■ DATA BELOW
——

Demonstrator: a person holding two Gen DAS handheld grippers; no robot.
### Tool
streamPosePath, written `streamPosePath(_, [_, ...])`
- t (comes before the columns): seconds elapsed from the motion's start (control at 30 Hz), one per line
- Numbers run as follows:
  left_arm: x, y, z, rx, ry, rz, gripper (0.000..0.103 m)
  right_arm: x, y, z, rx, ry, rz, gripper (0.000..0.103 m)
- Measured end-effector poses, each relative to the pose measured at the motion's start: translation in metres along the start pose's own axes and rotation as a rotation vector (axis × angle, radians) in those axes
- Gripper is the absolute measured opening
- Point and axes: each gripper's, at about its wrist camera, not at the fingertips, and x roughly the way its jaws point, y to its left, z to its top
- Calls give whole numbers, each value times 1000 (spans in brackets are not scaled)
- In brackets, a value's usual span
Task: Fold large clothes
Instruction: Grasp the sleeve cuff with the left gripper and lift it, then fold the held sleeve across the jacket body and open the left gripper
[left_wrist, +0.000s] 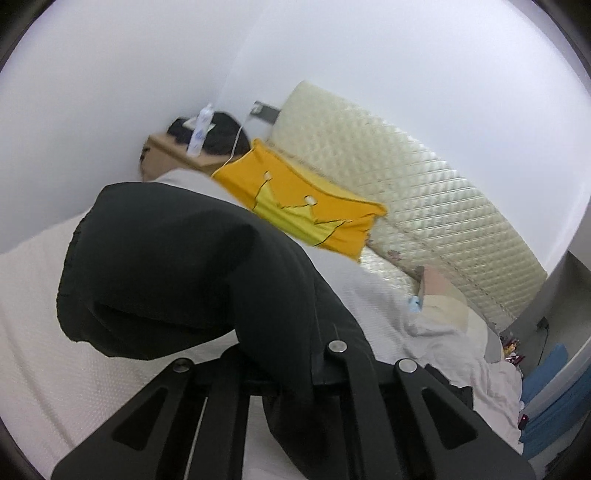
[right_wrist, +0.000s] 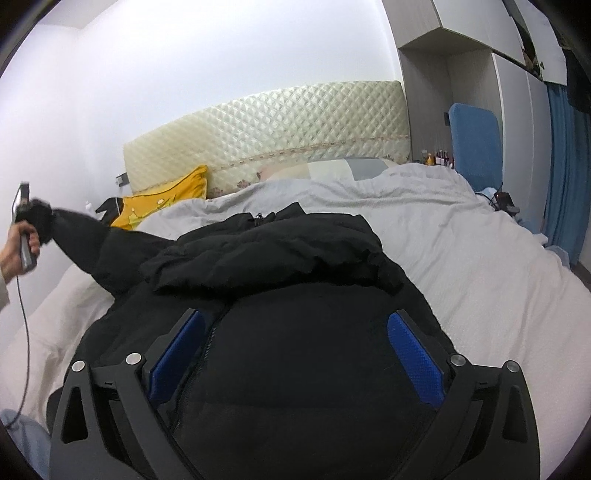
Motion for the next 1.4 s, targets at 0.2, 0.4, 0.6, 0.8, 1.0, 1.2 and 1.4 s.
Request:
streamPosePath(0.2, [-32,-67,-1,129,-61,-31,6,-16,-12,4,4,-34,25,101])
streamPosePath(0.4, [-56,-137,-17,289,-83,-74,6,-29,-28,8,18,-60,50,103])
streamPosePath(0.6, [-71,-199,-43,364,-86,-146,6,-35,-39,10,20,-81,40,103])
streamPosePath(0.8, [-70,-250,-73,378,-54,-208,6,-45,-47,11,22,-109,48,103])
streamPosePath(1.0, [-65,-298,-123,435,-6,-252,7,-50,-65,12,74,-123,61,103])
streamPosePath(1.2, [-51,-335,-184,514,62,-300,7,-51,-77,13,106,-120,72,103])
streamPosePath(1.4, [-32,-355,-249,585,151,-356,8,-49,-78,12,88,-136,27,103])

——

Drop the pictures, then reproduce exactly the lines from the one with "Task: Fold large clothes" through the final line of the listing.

Task: Fold large clothes
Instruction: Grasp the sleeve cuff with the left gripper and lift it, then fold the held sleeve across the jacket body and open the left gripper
[left_wrist, +0.000s] 
[right_wrist, +0.000s] 
Motion for the next 1.4 s, targets at 0.2, 0.4, 0.6, 0.8, 1.0, 1.2 and 1.4 s.
Request:
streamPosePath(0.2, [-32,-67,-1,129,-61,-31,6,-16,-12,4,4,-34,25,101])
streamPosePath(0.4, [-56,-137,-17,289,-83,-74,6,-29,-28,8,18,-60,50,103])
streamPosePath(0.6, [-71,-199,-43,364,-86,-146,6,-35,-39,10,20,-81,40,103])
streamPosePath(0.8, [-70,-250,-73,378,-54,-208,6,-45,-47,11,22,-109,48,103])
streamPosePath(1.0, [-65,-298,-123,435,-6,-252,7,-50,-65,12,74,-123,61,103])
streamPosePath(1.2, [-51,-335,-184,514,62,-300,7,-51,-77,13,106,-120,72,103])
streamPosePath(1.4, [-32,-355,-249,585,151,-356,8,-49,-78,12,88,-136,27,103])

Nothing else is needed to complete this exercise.